● **Task brief**
Transcribe all of the data exactly. Omit the pictures.

Stored dataset items
☆ ☆ ☆ ☆ ☆

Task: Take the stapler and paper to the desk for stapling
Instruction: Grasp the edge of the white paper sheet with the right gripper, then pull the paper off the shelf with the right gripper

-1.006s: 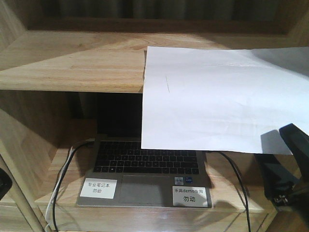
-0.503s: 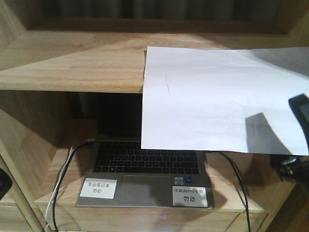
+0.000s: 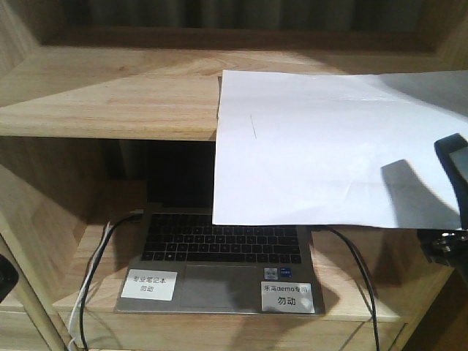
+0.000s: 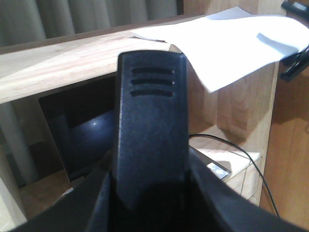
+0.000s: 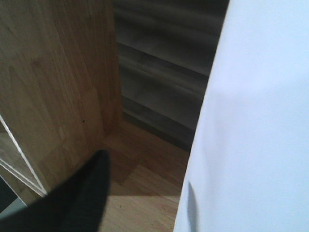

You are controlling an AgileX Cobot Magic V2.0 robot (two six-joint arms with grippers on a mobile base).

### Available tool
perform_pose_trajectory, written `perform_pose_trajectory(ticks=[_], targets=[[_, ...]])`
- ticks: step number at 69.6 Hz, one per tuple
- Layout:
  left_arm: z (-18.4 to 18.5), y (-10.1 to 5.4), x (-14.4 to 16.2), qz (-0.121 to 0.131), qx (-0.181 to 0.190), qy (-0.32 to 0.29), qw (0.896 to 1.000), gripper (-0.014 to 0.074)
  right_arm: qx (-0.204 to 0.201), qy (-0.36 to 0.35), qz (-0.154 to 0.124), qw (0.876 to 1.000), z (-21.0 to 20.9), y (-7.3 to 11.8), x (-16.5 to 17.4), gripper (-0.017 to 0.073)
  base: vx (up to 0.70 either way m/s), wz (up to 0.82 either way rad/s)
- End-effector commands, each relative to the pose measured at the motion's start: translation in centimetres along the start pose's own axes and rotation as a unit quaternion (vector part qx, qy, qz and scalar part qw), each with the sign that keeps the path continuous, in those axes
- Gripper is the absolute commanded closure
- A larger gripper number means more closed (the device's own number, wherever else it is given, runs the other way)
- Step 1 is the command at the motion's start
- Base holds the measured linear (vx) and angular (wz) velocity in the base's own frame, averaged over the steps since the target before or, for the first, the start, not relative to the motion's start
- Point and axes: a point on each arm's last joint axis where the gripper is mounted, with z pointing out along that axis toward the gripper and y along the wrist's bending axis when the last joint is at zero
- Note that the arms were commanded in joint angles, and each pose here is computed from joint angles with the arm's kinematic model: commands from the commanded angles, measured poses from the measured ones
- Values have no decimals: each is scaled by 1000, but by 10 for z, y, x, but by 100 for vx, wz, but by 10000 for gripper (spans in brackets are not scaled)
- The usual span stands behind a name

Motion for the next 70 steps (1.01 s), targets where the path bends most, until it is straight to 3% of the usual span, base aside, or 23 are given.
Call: perform_pose_trajectory(ticks=[1,6,7,12,40,61,70], targets=[[-3,2,-18,-10,-11,-63,998,600,-105,-23,-6,994,4,23,-5,334,0,0],[-3,2,-18,-10,-11,-63,998,600,-105,-23,-6,994,4,23,-5,435,0,0],[-3,2,-18,-10,-11,-63,998,600,-105,-23,-6,994,4,23,-5,496,0,0],[-3,2,-18,-10,-11,-63,998,600,-105,-23,-6,994,4,23,-5,574,0,0],[-3,2,-18,-10,-11,-63,998,600,-104,-31,-3,994,4,23,-7,569,0,0],[-3,2,-18,-10,-11,-63,998,600,-178,20,-46,983,15,52,0,569,0,0],[-3,2,-18,-10,-11,-63,998,600,-192,18,-51,980,12,62,-2,569,0,0]])
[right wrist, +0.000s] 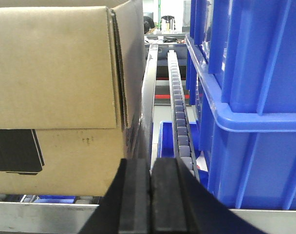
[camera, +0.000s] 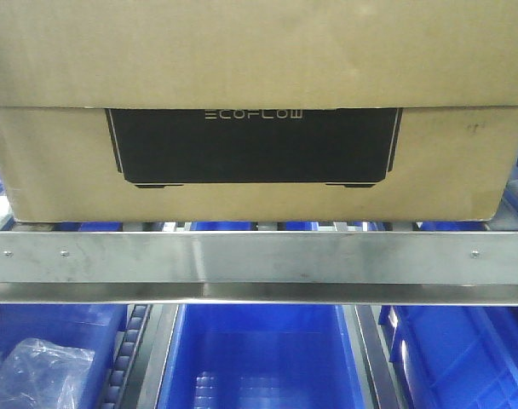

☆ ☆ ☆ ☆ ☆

● **Reply**
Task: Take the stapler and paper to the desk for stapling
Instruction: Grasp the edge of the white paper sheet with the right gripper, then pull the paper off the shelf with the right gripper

-1.006s: 
-0.503s: 
+0.000s: 
+0.000s: 
+0.000s: 

You are controlling an AgileX Cobot Magic V2.0 robot (two six-joint arms with grippers on a mobile base).

### Available tool
perform_pose_trajectory, written `perform_pose_trajectory(ticks=[_], targets=[[_, ...]])`
- ticks: step number at 69.6 Hz, one per tuple
- Layout:
  left_arm: z (-18.4 to 18.5), y (-10.1 to 5.4), x (-14.4 to 16.2), qz (-0.121 to 0.131), qx (-0.181 to 0.190), qy (-0.32 to 0.29), qw (0.896 to 1.000), gripper (-0.014 to 0.074)
  right_arm: qx (-0.204 to 0.201), qy (-0.36 to 0.35), qz (-0.154 to 0.124), qw (0.876 to 1.000), z (-21.0 to 20.9), y (-7.3 to 11.8), x (-16.5 to 17.4), gripper (-0.017 to 0.073)
  base: vx (up to 0.70 either way m/s), wz (up to 0.82 either way rad/s)
- End-effector commands, each relative to the pose measured at the motion's start: translation in centimetres along the start pose's own axes and rotation as a unit quaternion (vector part qx, qy, qz and scalar part qw), each with the sign that keeps the path continuous, in those axes
- Gripper is the absolute commanded closure
- A larger gripper number means more closed (the device's own number, wherever else it is given, runs the other way)
- Step 1 is the command at the motion's start
- Base holds the measured linear (vx) and angular (wz) velocity in the base's own frame, averaged over the steps since the target before or, for the first, the start, not relative to the motion's start
- Point and axes: a point on each arm's last joint axis where the gripper is mounted, with z pointing out along that axis toward the gripper and y along the wrist's bending axis when the last joint is at zero
- Note that the arms were commanded in joint angles, and each pose here is computed from joint angles with the arm's kinematic model: commands from the commanded angles, measured poses from the measured ones
- Values have no decimals: each is scaled by 1000, but by 10 for z, y, x, but by 100 for vx, wz, but by 10000 for gripper (spans in brackets are not scaled)
- The usual span stands behind a name

Motion for the next 70 steps (1.01 s), targets where the path bends most, until it is straight to 3% of the usual span, base aside, or 23 are given.
Call: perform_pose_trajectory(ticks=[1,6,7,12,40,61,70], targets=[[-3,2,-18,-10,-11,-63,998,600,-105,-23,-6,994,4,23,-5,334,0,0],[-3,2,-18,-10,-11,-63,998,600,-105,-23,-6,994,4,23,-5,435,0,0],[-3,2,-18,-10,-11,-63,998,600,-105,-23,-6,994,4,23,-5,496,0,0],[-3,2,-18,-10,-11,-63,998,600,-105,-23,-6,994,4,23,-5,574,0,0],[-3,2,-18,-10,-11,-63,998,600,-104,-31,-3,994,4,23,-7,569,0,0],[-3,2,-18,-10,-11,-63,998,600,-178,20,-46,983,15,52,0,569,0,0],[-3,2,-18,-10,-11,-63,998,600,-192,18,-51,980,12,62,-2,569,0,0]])
[right wrist, +0.000s] 
[camera, +0.000s] 

No more output is needed here.